The extension for the sequencing facilities is an integral part of PIMS, both systems share the same architecture and data model. The PIMS utilises a client-server architecture with standard internet browsers playing the role of the clients. It can be operated through any web browser and does not require any client programs to be installed on the users' computers. The sequencing extension front end is enhanced with the latest technologies such as AJAX for improved interactivity.
PIMS exploits J2EE technologies and the PostgreSQL database and is therefore very scalable and ready to store information on hundreds on thousands of samples. As PIMS was designed to work with many users, it has extensive user access configuration options. In the University of Leeds installation, we have a separate group for each laboratory which is using the system. Depending on the level of collaboration between the laboratories they may choose to be able to view/modify/delete each others' data or not. If they choose to have no access to the laboratory data of other groups, then the system ensures that they will never see these data.
Results
Sample submission
Upon logging into the PIMS, users can immediately create a new sequencing order and see their last week's orders in the right top corner of the main PIMS page (Figure 1).
One of the frequent irritations of large computer systems is the difficulty of locating the desired information. Accordingly, the PIMS sequencing extension is designed to display only the information relevant to the user. For example, when the user logs into PIMS, the main page displays the orders recently submitted by this user. Older orders or orders which do not belong to the user are not displayed. Normally, this filtering is sufficient to allow the user to find the information they are interested in. Alternatively, the results can be located by searching with the unique sequence order number. It is also possible to search for individual samples by any of their details, e.g. template or primer names, principal investigator or user names and so on. All the information in PIMS is seamlessly linked and the list of results is paginated to ease navigation.
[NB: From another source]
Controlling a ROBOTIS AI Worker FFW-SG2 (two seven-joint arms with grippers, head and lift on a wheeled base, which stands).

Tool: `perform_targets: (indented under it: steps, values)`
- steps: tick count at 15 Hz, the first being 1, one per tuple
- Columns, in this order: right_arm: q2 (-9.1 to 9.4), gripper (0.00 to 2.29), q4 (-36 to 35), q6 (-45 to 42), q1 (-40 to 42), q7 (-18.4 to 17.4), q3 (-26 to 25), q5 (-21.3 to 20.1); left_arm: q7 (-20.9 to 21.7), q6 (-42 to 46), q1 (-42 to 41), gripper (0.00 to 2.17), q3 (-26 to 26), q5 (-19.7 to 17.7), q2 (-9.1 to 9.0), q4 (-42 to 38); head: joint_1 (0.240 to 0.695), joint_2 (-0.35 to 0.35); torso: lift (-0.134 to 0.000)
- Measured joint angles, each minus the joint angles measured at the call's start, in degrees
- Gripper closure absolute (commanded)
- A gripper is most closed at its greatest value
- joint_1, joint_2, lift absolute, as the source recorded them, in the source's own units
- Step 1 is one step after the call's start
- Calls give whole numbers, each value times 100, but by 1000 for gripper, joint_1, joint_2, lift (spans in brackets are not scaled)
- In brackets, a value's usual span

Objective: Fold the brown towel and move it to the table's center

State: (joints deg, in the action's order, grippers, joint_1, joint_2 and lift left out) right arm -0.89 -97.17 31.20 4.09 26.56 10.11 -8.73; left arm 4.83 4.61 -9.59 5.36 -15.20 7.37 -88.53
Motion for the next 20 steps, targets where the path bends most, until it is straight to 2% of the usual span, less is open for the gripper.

Creating a new sequencing order in PIMS is straightforward; just fill in the web form (Figure 2).
The required information can either be input via a web submission form (Figure 2) or by uploading a spreadsheet. The spreadsheet method allows the rapid submission of up to 96 samples at once, and is aimed for frequent facility users who know the rules, such as required concentrations and minimum sample volumes. Many fields come pre-loaded with the most frequently used values or allow selection of pre-defined values from drop-down lists. The PIMS sequencing extension validates the data, as it is important that the concentrations and volumes of templates and primers lie within predefined limits.
Once the requisite sample information has been submitted, the user is given a unique order identifier similar to the order number familiar to users from online shopping. Using the order number, users can always retrieve information on the samples in the order. The order can be amended after submission, for example, by removing, adding or editing samples, so long as a sequencing operator has not started processing it. Along with the order id, the users are given a list of the templates and primers, plus details of the volumes that should be provided to the sequencing facility. The list of primer (if any) and template names with minimal volume to be provided to the facility is submitted to the user email address together with the order confirmation. This email contains interactive links to the appropriate pages within the PIMS system allowing the users to review their order. The last stage of the sample submission process is the submission of the physical samples for sequencing. The samples must be labelled according to the names provided to the PIMS and the order number must be provided. Optionally the order confirmation email can be printed and supplied with the samples.
Sample processing
Since the sample submission forms are completed before the sample arrives at the facility, the facility operator knows in advance what to expect and so can plan accordingly. Sequencing operators have additional facilities in PIMS to help them with the sequencing process. The main page for the facility operator contains an overview of all plates in all processing stages. It immediately shows how many runs are being processed, how many samples remain to be processed, as well as how long they have been in the queue (Figure 3).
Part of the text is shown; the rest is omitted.